Exercise instructions: Scan the records for the word "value". Copy each line that includes it.

━━━━━━━━━━━━━━━━━━━━

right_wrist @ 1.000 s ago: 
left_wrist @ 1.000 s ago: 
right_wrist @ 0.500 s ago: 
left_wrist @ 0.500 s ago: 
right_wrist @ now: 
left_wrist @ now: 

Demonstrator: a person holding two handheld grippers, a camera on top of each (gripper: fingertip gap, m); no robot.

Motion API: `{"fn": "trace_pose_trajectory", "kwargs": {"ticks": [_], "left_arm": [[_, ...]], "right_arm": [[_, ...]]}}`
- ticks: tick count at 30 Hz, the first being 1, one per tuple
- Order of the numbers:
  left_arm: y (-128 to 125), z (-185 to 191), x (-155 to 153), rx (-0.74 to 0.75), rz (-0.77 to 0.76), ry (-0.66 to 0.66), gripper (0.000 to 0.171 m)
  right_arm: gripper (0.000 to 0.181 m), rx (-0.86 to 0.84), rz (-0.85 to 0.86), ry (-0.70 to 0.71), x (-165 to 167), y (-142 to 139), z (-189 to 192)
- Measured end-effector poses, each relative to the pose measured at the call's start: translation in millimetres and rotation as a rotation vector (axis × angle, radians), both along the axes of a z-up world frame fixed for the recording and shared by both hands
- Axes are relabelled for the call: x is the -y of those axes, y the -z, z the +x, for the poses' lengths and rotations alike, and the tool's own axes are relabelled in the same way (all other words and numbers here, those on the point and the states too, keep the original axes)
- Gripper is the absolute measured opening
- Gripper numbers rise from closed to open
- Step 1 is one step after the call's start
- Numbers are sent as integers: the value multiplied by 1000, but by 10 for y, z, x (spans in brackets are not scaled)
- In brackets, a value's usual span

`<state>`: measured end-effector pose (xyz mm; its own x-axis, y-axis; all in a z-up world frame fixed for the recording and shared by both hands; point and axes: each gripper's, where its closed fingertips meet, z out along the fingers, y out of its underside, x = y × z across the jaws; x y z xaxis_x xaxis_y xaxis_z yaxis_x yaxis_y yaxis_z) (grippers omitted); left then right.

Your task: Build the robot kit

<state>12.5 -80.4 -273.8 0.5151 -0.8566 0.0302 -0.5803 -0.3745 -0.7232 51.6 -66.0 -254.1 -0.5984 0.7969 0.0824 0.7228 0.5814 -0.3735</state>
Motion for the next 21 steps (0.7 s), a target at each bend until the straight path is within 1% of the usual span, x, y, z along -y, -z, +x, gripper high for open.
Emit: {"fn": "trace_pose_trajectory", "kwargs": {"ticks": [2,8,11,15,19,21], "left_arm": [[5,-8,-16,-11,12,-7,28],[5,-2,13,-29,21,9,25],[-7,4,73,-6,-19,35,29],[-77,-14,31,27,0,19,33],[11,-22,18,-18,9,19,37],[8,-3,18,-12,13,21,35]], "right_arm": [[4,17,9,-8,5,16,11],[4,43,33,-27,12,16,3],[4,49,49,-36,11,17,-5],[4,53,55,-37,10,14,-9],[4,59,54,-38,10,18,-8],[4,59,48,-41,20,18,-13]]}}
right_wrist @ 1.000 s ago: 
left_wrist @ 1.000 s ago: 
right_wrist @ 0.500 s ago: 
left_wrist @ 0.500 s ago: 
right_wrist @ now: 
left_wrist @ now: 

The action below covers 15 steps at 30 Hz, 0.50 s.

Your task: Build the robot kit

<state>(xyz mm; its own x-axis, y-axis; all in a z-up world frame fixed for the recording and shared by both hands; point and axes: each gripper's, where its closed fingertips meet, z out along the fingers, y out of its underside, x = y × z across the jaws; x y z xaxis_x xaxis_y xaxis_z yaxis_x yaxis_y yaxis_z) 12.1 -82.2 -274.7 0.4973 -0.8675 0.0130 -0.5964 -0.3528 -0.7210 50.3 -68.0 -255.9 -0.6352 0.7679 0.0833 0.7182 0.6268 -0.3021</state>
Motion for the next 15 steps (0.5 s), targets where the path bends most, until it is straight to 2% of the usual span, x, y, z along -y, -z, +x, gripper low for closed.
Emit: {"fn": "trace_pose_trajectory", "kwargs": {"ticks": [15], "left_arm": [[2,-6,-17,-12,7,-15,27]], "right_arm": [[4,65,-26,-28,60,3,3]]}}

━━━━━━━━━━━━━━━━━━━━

Exercise solution:
- Numbers are sent as integers: the value multiplied by 1000, but by 10 for y, z, x (spans in brackets are not scaled)
- In brackets, a value's usual span

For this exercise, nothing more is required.